The United Nations is trying to manage the postponement of Libya's presidential elections, which are due to take place on 24 December, as fears grow that a looming political vacuum will lead to more violence and economic chaos.
There has been no formal announcement on a postponement, but all sides acknowledge that the vote can't proceed because a list of authorised candidates has yet to be published.
There are tensions over whether or not the interim government of national unity can stay in office after its formal term ends on the 24th. Four major oilfields have been shut due to their occupation by militia, and roadblocks and armed vehicles have begun to appear in parts of the capital, Tripoli.
Fadel Lamen, a leading presidential candidate, said the position was very fluid and dangerous. Lamen said that some of us are trying to crystallise a new roadmap.
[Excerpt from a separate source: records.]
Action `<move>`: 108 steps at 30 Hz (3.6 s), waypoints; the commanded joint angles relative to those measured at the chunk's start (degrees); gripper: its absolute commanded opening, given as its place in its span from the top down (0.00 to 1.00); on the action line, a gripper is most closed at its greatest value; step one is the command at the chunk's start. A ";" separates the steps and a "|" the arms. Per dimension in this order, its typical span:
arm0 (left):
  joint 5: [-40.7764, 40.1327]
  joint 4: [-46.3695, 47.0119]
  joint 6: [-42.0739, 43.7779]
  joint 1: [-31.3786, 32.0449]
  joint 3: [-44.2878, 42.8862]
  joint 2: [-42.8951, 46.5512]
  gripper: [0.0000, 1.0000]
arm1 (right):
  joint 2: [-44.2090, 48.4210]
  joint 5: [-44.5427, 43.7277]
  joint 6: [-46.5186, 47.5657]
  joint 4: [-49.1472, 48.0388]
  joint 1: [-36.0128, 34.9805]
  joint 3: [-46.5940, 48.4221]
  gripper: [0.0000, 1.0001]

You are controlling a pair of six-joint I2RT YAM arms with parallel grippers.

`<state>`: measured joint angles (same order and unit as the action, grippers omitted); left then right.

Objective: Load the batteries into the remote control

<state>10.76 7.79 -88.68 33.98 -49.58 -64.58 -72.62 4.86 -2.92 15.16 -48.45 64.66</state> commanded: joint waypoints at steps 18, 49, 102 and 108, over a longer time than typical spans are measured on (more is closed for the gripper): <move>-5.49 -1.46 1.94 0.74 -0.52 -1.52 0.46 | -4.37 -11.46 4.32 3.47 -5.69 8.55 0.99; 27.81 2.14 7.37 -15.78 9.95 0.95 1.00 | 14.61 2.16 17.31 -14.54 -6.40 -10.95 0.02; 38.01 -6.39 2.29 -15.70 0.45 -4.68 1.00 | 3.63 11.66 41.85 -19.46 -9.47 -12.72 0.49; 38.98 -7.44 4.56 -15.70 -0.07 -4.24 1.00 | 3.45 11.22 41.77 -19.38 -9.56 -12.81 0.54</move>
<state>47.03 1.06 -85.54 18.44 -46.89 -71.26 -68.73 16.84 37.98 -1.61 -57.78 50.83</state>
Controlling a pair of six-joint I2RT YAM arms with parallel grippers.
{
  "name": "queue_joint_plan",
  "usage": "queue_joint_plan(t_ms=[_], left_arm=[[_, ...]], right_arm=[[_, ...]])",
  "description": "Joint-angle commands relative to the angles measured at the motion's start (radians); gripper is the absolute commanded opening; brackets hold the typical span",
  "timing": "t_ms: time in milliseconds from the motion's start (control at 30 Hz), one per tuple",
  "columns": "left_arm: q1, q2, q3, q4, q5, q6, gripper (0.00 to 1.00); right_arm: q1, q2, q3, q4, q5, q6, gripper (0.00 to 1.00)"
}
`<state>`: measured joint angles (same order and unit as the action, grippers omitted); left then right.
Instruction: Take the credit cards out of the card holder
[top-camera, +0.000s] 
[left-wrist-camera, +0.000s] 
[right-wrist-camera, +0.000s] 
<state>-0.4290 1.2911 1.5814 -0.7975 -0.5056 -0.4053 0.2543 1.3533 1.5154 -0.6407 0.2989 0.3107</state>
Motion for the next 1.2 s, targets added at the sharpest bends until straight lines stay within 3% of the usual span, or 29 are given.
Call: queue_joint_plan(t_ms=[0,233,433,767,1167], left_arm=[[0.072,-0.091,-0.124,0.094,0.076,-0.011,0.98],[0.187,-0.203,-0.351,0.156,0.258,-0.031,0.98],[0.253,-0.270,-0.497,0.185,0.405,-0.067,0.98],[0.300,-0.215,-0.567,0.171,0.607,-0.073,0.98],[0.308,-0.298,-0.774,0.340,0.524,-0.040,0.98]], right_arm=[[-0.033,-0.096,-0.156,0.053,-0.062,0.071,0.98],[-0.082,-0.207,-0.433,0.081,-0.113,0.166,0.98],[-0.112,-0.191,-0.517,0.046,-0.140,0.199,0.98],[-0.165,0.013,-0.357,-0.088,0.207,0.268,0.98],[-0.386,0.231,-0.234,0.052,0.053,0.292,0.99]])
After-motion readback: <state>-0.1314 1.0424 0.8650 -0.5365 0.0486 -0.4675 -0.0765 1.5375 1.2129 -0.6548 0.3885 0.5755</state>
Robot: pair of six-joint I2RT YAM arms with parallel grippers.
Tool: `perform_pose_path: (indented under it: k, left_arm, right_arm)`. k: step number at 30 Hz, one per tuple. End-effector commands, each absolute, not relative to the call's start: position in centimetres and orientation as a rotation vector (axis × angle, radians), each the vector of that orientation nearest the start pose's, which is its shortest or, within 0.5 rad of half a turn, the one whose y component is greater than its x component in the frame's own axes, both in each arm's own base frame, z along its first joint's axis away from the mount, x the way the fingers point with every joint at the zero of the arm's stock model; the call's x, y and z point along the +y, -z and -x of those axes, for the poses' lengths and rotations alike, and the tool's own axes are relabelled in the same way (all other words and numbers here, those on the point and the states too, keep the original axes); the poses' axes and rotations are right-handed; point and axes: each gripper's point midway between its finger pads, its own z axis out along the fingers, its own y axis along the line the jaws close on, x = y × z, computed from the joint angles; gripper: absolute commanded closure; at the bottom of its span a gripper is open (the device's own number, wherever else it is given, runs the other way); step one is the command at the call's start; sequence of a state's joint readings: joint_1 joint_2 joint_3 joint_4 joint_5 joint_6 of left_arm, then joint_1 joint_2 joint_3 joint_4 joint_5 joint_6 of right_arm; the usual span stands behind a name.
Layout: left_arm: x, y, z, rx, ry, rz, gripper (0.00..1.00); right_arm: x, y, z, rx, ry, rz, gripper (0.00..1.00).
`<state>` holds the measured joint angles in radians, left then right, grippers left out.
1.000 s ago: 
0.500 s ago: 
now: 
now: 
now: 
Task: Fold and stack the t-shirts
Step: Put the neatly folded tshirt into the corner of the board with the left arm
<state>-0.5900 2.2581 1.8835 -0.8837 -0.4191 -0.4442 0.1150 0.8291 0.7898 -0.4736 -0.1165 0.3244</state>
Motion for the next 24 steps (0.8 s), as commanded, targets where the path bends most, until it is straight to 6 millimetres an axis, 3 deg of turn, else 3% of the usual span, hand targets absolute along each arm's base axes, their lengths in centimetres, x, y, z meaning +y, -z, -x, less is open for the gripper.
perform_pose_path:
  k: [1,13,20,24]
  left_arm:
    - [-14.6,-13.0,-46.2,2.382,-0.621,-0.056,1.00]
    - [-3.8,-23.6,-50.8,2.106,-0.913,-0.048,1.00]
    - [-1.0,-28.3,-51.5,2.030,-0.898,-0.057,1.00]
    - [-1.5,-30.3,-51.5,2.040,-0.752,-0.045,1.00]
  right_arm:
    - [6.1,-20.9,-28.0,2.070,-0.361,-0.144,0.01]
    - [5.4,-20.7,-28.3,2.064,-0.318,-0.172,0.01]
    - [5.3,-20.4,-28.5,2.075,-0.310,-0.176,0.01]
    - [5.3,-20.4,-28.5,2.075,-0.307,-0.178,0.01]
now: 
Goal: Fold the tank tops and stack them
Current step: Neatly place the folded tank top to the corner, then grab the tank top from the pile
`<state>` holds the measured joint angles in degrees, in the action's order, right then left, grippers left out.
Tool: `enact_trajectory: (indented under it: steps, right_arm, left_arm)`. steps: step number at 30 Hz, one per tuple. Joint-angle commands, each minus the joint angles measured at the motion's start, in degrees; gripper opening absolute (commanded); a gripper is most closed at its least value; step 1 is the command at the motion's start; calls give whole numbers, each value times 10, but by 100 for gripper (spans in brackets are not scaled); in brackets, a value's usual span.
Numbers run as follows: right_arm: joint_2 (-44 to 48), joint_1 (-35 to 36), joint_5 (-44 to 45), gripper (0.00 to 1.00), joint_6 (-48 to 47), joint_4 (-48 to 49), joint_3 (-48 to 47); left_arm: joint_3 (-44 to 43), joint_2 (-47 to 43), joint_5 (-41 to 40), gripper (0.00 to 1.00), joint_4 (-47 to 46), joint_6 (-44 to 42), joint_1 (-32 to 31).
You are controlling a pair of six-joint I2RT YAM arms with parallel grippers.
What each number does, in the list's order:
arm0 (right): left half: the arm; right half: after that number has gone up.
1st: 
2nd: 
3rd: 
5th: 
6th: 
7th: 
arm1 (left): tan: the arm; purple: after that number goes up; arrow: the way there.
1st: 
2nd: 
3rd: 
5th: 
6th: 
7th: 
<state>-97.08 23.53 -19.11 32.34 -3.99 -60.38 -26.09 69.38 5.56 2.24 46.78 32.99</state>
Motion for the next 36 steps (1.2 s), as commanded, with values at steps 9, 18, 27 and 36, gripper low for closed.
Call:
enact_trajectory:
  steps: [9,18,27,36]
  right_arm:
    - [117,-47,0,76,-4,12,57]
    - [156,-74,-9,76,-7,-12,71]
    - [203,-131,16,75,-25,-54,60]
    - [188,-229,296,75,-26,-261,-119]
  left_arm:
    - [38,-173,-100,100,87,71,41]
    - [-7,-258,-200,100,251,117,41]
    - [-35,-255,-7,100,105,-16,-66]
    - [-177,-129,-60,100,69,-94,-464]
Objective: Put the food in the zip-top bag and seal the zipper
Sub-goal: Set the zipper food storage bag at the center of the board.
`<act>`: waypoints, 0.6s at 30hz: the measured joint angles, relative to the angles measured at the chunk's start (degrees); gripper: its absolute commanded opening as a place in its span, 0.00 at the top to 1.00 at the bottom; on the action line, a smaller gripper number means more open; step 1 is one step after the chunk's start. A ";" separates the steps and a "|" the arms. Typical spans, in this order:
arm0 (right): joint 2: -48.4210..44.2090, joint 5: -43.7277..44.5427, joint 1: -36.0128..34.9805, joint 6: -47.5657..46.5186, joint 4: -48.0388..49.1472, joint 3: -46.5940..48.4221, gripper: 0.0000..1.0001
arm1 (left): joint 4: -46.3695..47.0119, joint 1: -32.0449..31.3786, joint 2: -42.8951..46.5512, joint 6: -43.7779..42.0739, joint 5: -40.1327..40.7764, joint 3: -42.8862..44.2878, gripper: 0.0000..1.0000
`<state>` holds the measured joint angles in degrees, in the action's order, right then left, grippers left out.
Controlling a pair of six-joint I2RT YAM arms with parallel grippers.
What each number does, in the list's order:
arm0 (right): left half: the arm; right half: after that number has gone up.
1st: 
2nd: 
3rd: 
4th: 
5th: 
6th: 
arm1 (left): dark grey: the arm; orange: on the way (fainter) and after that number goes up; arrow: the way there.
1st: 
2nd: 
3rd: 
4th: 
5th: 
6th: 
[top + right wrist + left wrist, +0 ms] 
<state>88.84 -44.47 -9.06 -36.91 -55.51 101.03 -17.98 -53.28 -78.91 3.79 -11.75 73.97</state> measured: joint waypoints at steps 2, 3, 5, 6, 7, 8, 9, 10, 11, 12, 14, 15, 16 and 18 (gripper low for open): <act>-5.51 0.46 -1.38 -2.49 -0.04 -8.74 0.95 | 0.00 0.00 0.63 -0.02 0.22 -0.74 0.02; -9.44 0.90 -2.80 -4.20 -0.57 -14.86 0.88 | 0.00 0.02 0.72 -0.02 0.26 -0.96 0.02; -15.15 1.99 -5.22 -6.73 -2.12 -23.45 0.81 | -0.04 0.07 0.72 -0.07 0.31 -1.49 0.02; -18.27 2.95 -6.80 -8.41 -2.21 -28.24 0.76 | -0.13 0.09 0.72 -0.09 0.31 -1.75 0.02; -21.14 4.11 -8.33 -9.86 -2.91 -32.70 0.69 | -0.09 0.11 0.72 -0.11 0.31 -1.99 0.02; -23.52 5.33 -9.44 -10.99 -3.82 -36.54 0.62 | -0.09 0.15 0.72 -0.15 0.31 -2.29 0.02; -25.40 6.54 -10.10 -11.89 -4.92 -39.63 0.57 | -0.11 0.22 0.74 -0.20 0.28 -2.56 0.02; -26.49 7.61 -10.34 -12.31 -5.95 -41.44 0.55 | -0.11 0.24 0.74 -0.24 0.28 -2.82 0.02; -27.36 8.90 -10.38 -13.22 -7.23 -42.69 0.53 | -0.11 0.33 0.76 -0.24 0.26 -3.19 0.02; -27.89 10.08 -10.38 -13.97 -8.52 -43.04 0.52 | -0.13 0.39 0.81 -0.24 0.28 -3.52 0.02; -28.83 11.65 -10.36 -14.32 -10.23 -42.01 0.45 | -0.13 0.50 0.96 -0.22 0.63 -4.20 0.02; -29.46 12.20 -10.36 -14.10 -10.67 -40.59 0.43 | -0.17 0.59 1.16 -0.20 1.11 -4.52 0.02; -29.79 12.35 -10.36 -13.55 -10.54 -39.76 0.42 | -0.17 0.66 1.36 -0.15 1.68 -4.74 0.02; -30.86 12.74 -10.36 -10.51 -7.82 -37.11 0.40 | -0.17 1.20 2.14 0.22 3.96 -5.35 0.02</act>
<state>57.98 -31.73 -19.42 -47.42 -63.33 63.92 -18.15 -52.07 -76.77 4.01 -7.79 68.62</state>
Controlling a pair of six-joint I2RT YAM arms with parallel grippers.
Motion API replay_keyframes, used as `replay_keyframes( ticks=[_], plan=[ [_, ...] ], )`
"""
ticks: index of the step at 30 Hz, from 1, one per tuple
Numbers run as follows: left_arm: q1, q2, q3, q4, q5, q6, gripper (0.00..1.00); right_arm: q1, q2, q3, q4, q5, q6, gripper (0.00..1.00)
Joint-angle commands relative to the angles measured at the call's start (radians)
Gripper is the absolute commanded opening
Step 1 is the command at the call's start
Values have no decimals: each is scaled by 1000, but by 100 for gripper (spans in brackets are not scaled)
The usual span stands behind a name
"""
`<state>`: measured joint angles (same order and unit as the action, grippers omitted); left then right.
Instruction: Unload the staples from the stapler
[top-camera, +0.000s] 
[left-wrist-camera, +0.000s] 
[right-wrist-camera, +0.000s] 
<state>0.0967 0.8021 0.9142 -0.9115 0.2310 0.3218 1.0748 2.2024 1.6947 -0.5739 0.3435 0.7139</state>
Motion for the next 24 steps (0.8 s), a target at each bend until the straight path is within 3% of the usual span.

There are different scenarios: very short postponement, just a shift in the date to clarify the outstanding legal issues, such as a candidate's qualifications, or a longer six-month delay, but once you go for such a long delay, anything can happen. Stephanie Williams, the UN spokesman for Libya, has been conducting urgent consultations in the country in an effort to reach an agreement on how it can maintain a semblance of momentum towards democracy.
The announcement of the delay was postponed because of a dispute between two Libyan bodies over responsibility for the delay.
The High National Elections Commission, HNEC, the technical body overseeing the elections, says it is the responsibility of the House of Representatives, the High National Elections Commission, to make the announcement, but the house is refusing to meet until after the election day, when it will announce its plans on how to proceed. Some members of the house have called for a new government to be created, claiming that the mandate of the interim government, formed in February to take the country through elections has expired.
There was no consensus on the legal framework for the elections, including the qualification criteria for candidates, between Europe and the US on the 24 December date for presidential and parliamentary elections for more than a year.
The HNEC handed over its still unpublished report to the House of Representatives on the eligibility of some of the candidates seeking to stand. Over three of the most prominent candidates have been question marks: the renegade General Khalifa Haftar, leader of the self-styled Libyan National Army, which controls the country s east and parts of the south; Muammar Gaddafi's son Saif al-Islam Gaddafi and Abdul Hamid Dbeibah, the interim prime minister, who pledged that he would not stand in the presidential election.
The US ambassador to Libya, Richard Norland, acknowledged that there are political and legal obstacles to the elections going ahead and that new proposals, none of them ideal, are being discussed.
He also pointed out to Dbeibah that he should not use the interim premiership as a base to campaign for the presidency.
Lamen said there was consensus that this corrupt government has to go. It is not clear who is empowered to form a new caretaker government.
Williams was UN special envoy to Libya from March 2020 to January 2021 and then handed over a roadmap to elections to her successor J n Kubi in November, but he quit after his disastrous hands-off approach gave the existing Libyan political class an opening to slow the progress to elections.
There were no substantive issues over the necessary conditions for running an election, including an agreed legal framework to hold them, constitutional checks and balances on a ruling president, and eligibility criteria for vetting candidates.
Without any consensus on their basis, it became increasingly likely that the elections would lead to a disputed outcome. This could be disastrous given the tinderbox conditions in Libya, an oil-rich country that has been ravaged by a decade of violence since a Nato-backed rebellion that toppled and killed the strongman Muammar Gaddafi in 2011.
Williams was back in the job on December 12 after she privately urged various parties to revive the route to elections with a new timetable.
She hopes to find new ways to reapply pressure on existing political bodies in Libya that have traditionally acted as spoilers, and persuade them to agree a new timetable and basis for elections.
She previously tried to go round the roadblock of the existing political class by appointing a 75 strong Libya political dialogue forum, but the credibility of that body fell soon after her departure.